The term “negative latency” is brought up, in which Google aims to reduce latency by boosting FPS, but also by predicting user inputs. As in, Stadia will predict what button you’re going to press in a given context in a game, and then press that button before you even do it, which will make it feel instant when you do press that button.

This, naturally, has everyone confused.

This has sparked debates about the “autoplaying” of games if the system is just going to predict all your movements for you, though I don’t really think that’s what it would be like in practice. But rather, a more important question is what would happen if the system predicts wrong, which could end up resulting in even more latency if the system has to course-correct.

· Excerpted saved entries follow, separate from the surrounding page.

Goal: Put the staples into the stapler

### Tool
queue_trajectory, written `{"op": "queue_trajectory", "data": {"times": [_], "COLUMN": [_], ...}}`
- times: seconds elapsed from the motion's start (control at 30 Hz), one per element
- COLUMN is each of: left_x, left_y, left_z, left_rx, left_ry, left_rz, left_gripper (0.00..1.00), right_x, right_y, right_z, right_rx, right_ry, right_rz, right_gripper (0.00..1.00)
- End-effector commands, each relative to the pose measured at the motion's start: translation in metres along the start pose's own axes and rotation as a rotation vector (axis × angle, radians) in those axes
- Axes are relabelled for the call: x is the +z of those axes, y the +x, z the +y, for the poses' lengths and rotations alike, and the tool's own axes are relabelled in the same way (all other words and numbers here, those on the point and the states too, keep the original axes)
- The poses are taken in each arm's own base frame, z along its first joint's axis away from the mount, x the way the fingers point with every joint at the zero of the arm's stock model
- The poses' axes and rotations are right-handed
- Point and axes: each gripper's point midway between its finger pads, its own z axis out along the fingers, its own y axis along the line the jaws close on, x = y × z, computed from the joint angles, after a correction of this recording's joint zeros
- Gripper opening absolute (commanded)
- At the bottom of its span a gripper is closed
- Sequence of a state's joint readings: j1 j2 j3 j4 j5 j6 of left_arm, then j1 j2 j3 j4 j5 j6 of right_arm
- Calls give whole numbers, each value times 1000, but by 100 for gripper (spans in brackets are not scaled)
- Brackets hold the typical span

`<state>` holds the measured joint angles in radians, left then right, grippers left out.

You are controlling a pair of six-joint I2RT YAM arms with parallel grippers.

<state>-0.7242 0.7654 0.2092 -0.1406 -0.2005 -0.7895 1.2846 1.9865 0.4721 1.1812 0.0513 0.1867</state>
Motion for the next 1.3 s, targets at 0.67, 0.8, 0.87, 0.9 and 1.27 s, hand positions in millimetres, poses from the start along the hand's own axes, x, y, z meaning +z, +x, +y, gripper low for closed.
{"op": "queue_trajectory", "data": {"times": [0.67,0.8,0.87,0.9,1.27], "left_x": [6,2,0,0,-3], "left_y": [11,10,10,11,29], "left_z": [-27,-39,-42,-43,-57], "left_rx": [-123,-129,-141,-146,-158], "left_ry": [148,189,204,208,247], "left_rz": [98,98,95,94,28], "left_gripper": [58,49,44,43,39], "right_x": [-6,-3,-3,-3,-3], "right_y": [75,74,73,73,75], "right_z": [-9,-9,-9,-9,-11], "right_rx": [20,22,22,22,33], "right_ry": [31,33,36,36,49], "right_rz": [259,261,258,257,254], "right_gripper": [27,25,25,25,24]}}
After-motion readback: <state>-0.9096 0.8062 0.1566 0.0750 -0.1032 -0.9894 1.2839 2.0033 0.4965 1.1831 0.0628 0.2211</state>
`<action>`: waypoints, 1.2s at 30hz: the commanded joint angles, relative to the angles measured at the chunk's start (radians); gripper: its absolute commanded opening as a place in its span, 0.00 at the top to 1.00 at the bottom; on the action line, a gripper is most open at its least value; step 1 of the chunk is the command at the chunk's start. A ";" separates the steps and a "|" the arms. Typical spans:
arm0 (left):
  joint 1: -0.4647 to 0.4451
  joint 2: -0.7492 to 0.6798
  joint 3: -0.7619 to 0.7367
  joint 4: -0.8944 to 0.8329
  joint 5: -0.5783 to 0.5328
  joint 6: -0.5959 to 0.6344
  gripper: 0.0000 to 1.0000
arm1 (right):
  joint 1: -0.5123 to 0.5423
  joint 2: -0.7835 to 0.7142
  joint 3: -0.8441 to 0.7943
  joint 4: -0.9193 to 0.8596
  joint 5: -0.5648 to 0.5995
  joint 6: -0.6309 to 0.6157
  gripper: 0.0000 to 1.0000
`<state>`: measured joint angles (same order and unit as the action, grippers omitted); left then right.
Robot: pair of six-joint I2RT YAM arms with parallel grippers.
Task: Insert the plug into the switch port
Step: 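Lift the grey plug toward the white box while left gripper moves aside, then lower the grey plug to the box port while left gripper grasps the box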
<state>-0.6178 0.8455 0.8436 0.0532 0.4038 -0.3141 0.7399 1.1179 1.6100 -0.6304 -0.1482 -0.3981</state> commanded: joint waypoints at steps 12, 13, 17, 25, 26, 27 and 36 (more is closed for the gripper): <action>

There is some amount of prediction already used in many games, especially in multiplayer as a way of getting around online latency issues there, so this is not exactly as revolutionary a concept as it sounds. But those games are also not running on a streaming-only service.

For many, this sounds like Stadia getting ahead of itself. The first test is to see if Stadia can consistently be at least on par with local machines and it can worry about beating them later. I have seen a variety of early Stadia previews ranging from “it really works!” to “it works most of the time,” and if the experience has players running into latency issues even some of the time, it may be enough to sink the concept.

Stadia also faces other questions, like why it will be anything other than a secondary purchase for most players, as it does not have a stable of exclusives titles like Xbox, PlayStation and Nintendo. There are still issues to contend with regarding internet data caps, especially in places like the US, concerns which so far have been mostly dismissed on Google’s end, as they are literally just assuming ISPs will get with the times and increase/remove those caps.

Google Stadia launches in November of this year, one year ahead of the next generation of consoles, PlayStation 5 and Xbox Scarlett, in 2020. Whether it shakes up the industry or does nothing of the sort we’ll have to see.